What is FIO Protocol?
The FIO Protocol is bridging the gap between wallets (both exchange-based and self-sovereign) as well as crypto payment processing platforms providing an industry standard decentralized service layer of data, requests and confirmations that abstract away the complexities of the underlying blockchains. The FIO Protocol is not a wallet, not an exchange and not a crypto payment processor, rather, it enables them all to deliver a dramatically improved user experience. The FIO Protocol does not compete with other blockchains nor does it send value on or integrate with other blockchains but, rather, it enables them all to be more successful. Technically speaking, all other blockchains do not even know that the FIO Protocol exists.
Important things to know about the FIO Protocol
FIO Protocol is decentralized
The service FIO offers is not centralized. There is no company making money off adoption, just a non-profit foundation trusted by the community to support the technology. The FIO Protocol is a decentralized business model rewarding everyone who adds value. It does this directly via the blockchain by distributing fees and tokens directly to validators, integrators, and (in the future, once FIP-21 is released) voters who stake their tokens.
FIO Protocol does not directly send or receive your cryptocurrency
The FIO Protocol, which acts like a layer 2 usability layer for all blockchains, doesn't actually integrate directly with any other blockchain. When sending to a human-readable FIO address or responding to a FIO Request, the wallet, exchange, or FIO-enabled service you are using looks up the native blockchain address and sends to it directly. FIO is not involved in that transaction in any way. For example, the wallet looks up a bitcoin address mapped to [email protected] and once it has that BTC address, it does a normal BTC transaction on the BTC chain.
FIO Protocol is a standalone blockchain built on EOSIO technology
The FIO Protocol is a Byzantine Fault Tolerant DPOS blockchain. Data lookups and validations for FIO Address interactions are secured by the FIO Chain. Only the FIO private key holder who owns the FIO Address NFT can map native blockchain addresses to that FIO Address or send encrypted FIO Requests from that FIO Address. This ensures the entire security of the network (currently over $14M worth of FIO tokens are being used to vote in the top block producer) is securing your FIO Address mappings.
FIO Protocol Features
FIO Addresses act as the human readable “wallet names” and user identifiers on the network. In addition, FIO Addresses are the gateway to all other capabilities of the FIO Protocol. Registration of a FIO Address is done in a FIO enabled wallet or exchange where a FIO Private/Public Key pair is generated. The FIO Address and all actions on the FIO Chain are self-sovereign via the FIO Private Key. Without a FIO Address, users cannot access any of the other FIO protocol capabilities.
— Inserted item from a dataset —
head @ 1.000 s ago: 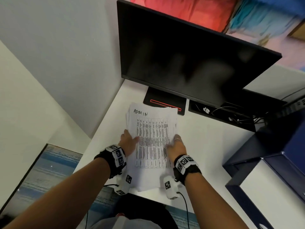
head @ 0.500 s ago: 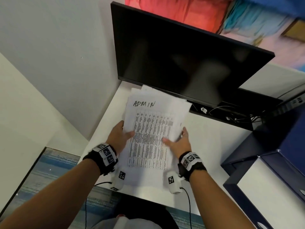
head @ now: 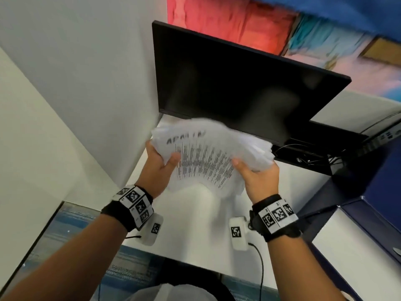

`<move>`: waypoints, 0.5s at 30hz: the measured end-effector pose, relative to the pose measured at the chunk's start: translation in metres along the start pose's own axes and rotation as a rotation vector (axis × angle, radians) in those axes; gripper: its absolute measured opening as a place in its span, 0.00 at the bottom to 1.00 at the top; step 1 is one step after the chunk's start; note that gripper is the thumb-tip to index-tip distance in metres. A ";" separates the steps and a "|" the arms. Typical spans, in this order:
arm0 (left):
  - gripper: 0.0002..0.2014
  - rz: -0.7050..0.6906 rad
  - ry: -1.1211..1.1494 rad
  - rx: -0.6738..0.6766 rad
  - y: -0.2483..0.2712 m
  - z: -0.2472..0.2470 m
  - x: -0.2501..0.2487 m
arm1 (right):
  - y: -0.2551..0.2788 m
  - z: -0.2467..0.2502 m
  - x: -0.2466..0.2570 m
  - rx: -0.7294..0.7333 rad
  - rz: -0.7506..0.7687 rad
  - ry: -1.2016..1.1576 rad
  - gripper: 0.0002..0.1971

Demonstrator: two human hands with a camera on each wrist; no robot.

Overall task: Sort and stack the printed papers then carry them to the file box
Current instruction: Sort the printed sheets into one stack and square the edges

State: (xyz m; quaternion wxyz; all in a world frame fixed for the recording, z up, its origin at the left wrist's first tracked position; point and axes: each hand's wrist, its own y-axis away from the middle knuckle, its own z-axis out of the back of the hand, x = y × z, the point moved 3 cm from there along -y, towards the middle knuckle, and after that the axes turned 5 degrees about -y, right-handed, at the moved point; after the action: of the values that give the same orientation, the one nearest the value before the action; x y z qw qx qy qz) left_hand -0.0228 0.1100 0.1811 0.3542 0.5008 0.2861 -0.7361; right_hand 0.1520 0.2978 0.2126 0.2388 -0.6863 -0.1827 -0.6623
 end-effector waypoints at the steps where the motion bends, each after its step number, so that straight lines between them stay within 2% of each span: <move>1: 0.34 -0.002 0.000 0.025 0.000 -0.002 0.001 | 0.001 0.000 0.000 -0.016 -0.011 -0.005 0.22; 3: 0.34 -0.005 0.078 0.030 -0.002 -0.006 -0.005 | 0.002 0.000 0.005 -0.046 -0.011 -0.032 0.25; 5: 0.39 -0.028 0.204 -0.024 -0.005 -0.005 -0.019 | 0.000 0.001 0.012 -0.071 0.007 -0.065 0.27; 7: 0.39 -0.129 0.254 -0.098 -0.005 0.001 -0.038 | 0.000 0.001 0.024 -0.082 0.047 -0.090 0.29; 9: 0.29 -0.238 0.229 -0.167 -0.006 0.008 -0.055 | 0.001 0.000 0.034 -0.087 0.127 -0.089 0.27; 11: 0.19 -0.305 0.173 -0.228 -0.009 0.010 -0.070 | 0.003 -0.003 0.047 -0.078 0.220 -0.105 0.21; 13: 0.09 -0.315 0.095 -0.285 -0.012 0.010 -0.078 | 0.003 -0.007 0.054 -0.054 0.289 -0.039 0.13; 15: 0.04 -0.292 0.042 -0.320 -0.015 0.009 -0.080 | 0.002 -0.010 0.058 -0.051 0.336 0.058 0.08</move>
State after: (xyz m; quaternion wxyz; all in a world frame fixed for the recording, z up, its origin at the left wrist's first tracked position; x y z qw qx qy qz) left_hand -0.0203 0.1307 0.2604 0.3129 0.4069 0.4760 -0.7141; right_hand 0.1483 0.2873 0.2706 0.3338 -0.6936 -0.0413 -0.6370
A FIO Request is a transaction in which a payee is requesting funds from payer using FIO Addresses. The payee first encrypts all sensitive metadata (e.g. currency, amount, public address of payee, memo, etc.) using Diffie-Hellman key method , which derives a shared secret from the payee private key and the payer public key and places the transaction on the FIO Chain. The payer polls the FIO Chain, decrypts the metadata inside their wallet and uses the information to pre-populate the send transaction, which is broadcasted to the native blockchain without involving the FIO Protocol.
In addition, the payer places a metadata about the native blockchain transaction (e.g. native blockchain transaction id, refund address, memo, hash of off-chain metadata, etc.) on the FIO Chain. Just like the request, the metadata would be encrypted using Diffie-Hellman key method.